_AIM OF THE TASK_. Restate the listing below with no word altered.

*** Opening DATASET SECTION ***

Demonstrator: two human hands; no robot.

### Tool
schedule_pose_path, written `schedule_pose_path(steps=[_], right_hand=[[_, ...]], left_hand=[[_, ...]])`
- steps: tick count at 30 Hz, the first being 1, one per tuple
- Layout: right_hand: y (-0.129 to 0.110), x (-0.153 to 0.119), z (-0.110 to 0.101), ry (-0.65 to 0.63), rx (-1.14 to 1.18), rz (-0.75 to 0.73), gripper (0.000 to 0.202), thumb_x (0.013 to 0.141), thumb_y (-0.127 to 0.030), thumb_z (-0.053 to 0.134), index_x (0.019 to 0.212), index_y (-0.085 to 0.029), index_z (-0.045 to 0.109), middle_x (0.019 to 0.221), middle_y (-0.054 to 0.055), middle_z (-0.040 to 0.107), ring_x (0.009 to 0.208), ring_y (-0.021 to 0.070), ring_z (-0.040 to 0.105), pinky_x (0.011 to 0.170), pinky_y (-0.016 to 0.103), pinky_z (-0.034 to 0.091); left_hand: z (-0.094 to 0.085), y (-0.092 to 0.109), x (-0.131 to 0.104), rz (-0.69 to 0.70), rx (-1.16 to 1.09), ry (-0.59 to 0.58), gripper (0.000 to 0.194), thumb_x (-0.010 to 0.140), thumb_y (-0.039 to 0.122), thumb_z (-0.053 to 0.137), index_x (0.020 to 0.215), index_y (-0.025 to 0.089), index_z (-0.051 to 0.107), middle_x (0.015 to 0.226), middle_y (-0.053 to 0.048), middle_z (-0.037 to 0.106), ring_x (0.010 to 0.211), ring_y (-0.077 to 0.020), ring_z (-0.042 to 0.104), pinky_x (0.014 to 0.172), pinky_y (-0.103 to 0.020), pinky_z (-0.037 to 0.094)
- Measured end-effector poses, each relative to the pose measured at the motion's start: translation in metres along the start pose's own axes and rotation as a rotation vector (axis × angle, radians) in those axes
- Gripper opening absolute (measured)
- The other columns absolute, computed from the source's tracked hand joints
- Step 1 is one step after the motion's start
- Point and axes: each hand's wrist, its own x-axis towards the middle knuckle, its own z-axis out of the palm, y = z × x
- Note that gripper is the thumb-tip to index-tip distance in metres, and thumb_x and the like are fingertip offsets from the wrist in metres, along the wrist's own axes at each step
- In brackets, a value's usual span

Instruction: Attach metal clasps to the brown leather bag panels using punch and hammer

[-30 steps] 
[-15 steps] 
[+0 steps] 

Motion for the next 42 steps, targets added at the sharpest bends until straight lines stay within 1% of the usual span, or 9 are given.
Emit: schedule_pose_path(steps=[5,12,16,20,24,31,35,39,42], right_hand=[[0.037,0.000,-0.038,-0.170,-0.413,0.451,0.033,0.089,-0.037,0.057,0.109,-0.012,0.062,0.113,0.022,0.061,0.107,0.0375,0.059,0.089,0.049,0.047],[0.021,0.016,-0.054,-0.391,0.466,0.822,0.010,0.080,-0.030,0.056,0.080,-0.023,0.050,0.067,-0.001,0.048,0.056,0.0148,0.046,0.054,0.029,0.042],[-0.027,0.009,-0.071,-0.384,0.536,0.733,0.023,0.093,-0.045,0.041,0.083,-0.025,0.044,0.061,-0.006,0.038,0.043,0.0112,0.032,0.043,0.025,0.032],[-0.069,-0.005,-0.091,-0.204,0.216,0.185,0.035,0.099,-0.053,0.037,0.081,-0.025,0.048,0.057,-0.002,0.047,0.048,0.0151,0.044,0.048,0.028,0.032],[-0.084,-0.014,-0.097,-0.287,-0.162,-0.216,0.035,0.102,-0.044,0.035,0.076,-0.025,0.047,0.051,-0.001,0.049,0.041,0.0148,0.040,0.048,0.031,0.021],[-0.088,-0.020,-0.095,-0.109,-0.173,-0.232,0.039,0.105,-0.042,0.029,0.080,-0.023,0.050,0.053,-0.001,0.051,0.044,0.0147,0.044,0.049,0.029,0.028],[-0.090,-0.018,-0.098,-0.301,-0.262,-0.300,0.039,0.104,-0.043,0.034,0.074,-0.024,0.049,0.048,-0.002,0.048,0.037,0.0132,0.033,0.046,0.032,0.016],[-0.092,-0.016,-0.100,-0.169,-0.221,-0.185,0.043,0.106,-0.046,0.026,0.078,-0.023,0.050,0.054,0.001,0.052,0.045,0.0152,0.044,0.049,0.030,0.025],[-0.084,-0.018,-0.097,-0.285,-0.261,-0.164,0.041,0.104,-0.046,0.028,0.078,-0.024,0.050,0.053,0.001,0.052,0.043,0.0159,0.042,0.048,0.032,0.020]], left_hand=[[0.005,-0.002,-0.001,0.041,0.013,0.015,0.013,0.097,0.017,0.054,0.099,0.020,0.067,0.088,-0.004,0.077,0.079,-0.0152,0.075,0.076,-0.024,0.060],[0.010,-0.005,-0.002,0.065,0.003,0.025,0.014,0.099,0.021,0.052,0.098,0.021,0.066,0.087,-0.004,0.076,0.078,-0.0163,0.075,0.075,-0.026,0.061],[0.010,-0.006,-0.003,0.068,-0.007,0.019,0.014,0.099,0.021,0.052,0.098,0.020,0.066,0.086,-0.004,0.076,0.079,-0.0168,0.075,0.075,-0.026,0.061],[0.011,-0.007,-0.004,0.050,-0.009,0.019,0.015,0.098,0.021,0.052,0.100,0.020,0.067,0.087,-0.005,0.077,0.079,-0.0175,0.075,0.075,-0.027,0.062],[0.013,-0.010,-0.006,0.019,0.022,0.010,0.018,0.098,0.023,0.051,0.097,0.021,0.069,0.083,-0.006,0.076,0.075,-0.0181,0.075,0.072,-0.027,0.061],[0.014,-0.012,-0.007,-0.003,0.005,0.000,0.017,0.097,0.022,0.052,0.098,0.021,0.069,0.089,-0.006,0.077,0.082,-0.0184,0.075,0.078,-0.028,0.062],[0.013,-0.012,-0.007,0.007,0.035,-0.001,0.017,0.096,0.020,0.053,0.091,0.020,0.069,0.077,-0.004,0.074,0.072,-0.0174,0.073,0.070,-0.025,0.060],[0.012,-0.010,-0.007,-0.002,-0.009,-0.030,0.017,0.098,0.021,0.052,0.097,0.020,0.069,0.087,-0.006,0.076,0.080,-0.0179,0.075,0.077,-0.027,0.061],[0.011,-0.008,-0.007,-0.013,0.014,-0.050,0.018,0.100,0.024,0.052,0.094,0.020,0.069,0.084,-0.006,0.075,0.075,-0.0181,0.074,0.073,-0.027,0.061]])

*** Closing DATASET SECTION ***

_OUTPUT FOR THIS EXERCISE_.
Demonstrator: two human hands; no robot.

### Tool
schedule_pose_path, written `schedule_pose_path(steps=[_], right_hand=[[_, ...]], left_hand=[[_, ...]])`
- steps: tick count at 30 Hz, the first being 1, one per tuple
- Layout: right_hand: y (-0.129 to 0.110), x (-0.153 to 0.119), z (-0.110 to 0.101), ry (-0.65 to 0.63), rx (-1.14 to 1.18), rz (-0.75 to 0.73), gripper (0.000 to 0.202), thumb_x (0.013 to 0.141), thumb_y (-0.127 to 0.030), thumb_z (-0.053 to 0.134), index_x (0.019 to 0.212), index_y (-0.085 to 0.029), index_z (-0.045 to 0.109), middle_x (0.019 to 0.221), middle_y (-0.054 to 0.055), middle_z (-0.040 to 0.107), ring_x (0.009 to 0.208), ring_y (-0.021 to 0.070), ring_z (-0.040 to 0.105), pinky_x (0.011 to 0.170), pinky_y (-0.016 to 0.103), pinky_z (-0.034 to 0.091); left_hand: z (-0.094 to 0.085), y (-0.092 to 0.109), x (-0.131 to 0.104), rz (-0.69 to 0.70), rx (-1.16 to 1.09), ry (-0.59 to 0.58), gripper (0.000 to 0.194), thumb_x (-0.010 to 0.140), thumb_y (-0.039 to 0.122), thumb_z (-0.053 to 0.137), index_x (0.020 to 0.215), index_y (-0.025 to 0.089), index_z (-0.051 to 0.107), middle_x (0.015 to 0.226), middle_y (-0.053 to 0.048), middle_z (-0.037 to 0.106), ring_x (0.010 to 0.211), ring_y (-0.077 to 0.020), ring_z (-0.042 to 0.104), pinky_x (0.014 to 0.172), pinky_y (-0.103 to 0.020), pinky_z (-0.037 to 0.094)
- Measured end-effector poses, each relative to the pose measured at the motion's start: translation in metres along the start pose's own axes and rotation as a rotation vector (axis × angle, radians) in those axes
- Gripper opening absolute (measured)
- The other columns absolute, computed from the source's tracked hand joints
- Step 1 is one step after the motion's start
- Point and axes: each hand's wrist, its own x-axis towards the middle knuckle, its own z-axis out of the palm, y = z × x
- Note that gripper is the thumb-tip to index-tip distance in metres, and thumb_x and the like are fingertip offsets from the wrist in metres, along the wrist's own axes at each step
- In brackets, a value's usual span

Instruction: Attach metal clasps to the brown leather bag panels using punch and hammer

[-30 steps] 
[-15 steps] 
[+0 steps] 

Motion for the next 42 steps, targets added at the sharpest bends until straight lines stay within 1% of the usual span, or 9 are given.
Emit: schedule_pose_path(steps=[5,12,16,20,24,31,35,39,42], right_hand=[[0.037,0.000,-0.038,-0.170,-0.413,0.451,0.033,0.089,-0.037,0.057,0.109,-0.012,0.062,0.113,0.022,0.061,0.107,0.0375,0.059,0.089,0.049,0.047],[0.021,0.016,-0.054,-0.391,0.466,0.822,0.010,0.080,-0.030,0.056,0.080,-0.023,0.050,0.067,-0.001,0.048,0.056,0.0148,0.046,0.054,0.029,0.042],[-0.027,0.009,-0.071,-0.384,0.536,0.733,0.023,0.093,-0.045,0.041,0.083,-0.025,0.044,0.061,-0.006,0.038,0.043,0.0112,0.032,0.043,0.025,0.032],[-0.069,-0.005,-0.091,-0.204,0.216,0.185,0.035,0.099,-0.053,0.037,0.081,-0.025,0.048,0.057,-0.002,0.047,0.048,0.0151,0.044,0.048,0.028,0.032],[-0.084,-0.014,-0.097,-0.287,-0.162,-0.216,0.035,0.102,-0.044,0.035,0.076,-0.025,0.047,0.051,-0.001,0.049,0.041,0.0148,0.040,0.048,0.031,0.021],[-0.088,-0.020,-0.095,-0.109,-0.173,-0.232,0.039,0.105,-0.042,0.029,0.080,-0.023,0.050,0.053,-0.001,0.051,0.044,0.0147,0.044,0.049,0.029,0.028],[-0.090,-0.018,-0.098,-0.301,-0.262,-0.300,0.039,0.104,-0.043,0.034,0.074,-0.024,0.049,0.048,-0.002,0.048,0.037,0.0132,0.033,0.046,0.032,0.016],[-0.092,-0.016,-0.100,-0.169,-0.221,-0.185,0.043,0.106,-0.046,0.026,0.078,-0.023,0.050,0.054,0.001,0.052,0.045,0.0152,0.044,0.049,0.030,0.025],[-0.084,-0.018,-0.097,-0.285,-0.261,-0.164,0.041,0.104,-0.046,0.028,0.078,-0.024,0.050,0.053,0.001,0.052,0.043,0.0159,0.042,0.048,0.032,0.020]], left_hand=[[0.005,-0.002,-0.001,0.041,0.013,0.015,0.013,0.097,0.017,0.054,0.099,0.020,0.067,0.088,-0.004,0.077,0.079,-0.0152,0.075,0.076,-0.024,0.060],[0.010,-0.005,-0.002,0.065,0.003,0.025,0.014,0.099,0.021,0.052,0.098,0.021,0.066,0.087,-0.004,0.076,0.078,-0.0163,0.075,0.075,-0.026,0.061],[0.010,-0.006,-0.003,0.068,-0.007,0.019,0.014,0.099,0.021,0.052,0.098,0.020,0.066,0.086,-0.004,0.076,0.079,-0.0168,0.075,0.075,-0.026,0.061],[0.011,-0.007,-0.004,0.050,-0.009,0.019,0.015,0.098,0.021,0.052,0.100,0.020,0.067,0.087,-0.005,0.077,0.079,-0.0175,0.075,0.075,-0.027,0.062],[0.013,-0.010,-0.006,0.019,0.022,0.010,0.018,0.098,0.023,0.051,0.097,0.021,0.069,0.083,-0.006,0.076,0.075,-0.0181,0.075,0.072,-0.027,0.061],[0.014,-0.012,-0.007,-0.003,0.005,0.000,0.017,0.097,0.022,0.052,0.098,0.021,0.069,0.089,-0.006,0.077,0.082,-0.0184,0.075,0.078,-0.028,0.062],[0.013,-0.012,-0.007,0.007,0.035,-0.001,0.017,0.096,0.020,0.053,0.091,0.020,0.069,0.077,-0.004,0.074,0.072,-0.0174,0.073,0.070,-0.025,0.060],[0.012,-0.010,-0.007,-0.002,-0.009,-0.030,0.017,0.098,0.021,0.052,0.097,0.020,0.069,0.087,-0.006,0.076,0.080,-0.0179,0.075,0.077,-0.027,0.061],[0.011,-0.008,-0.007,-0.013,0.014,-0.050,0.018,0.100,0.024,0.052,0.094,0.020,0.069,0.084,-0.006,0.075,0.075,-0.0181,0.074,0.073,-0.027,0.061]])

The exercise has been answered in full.